[PATCH 1/3] signals: Allow generation of SIGKILL to exiting task.

ebiederm@xxxxxxxxxxxx (Eric W. Biederman) · Tue, 24 Apr 2018 12:29:32 -0500

Andrey Grodzovsky <Andrey.Grodzovsky at amd.com> writes:

> On 04/24/2018 12:42 PM, Eric W. Biederman wrote:
>> Andrey Grodzovsky <andrey.grodzovsky at amd.com> writes:
>>
>>> Currently calling wait_event_killable as part of exiting process
>>> will stall forever since SIGKILL generation is suppresed by PF_EXITING.
>>>
>>> In our partilaur case AMDGPU driver wants to flush all GPU jobs in
>>> flight before shutting down.

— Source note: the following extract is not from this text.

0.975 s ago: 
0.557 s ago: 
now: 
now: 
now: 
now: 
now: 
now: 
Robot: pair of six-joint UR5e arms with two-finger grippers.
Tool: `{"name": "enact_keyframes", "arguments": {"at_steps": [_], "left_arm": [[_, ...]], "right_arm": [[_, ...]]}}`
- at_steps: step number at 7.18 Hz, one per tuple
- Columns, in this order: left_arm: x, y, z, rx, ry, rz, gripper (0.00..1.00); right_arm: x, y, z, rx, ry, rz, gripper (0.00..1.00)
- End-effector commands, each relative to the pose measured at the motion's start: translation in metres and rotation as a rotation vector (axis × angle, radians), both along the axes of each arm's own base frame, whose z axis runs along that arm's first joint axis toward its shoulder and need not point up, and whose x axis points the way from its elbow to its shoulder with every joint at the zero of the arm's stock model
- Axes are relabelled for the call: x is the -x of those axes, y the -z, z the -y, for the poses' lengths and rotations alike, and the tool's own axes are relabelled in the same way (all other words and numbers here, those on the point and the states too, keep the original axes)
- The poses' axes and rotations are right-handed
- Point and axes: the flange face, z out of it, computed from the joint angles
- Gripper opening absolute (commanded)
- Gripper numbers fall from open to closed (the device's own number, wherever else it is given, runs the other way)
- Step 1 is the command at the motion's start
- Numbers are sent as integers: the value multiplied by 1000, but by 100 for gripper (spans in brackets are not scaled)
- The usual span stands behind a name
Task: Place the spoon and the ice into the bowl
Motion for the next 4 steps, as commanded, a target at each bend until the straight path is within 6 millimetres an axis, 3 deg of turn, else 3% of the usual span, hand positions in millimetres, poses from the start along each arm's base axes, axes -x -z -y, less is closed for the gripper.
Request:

But if some job hangs the pipe we still want to
>>> be able to kill it and avoid a process in D state.
>> I should clarify.  This absolutely can not be done.
>> PF_EXITING is set just before a task starts tearing down it's signal
>> handling.
>>
>> So delivering any signal, or otherwise depending on signal handling
>> after PF_EXITING is set can not be done.  That abstraction is gone.
>
> I see, so you suggest it's the driver responsibility to avoid creating
> such code path that ends up
> calling wait_event_killable from exit call stack (PF_EXITING == 1) ?

I don't just suggest.

I am saying clearly that any dependency on receiving SIGKILL after
PF_EXITING is set is a bug.

It looks safe (the bitmap is not freed) to use wait_event_killable on a
dual use code path, but you can't expect SIGKILL ever to be delivered
during fop->release, as f_op->release is called from exit after signal
handling has been shutdown.

The best generic code could do would be to always have
fatal_signal_pending return true after PF_EXITING is set.

Increasingly I am thinking that drm_sched_entity_fini should have a
wait_event_timeout or no wait at all.  The cleanup code should have
a progress guarantee of it's own.

Eric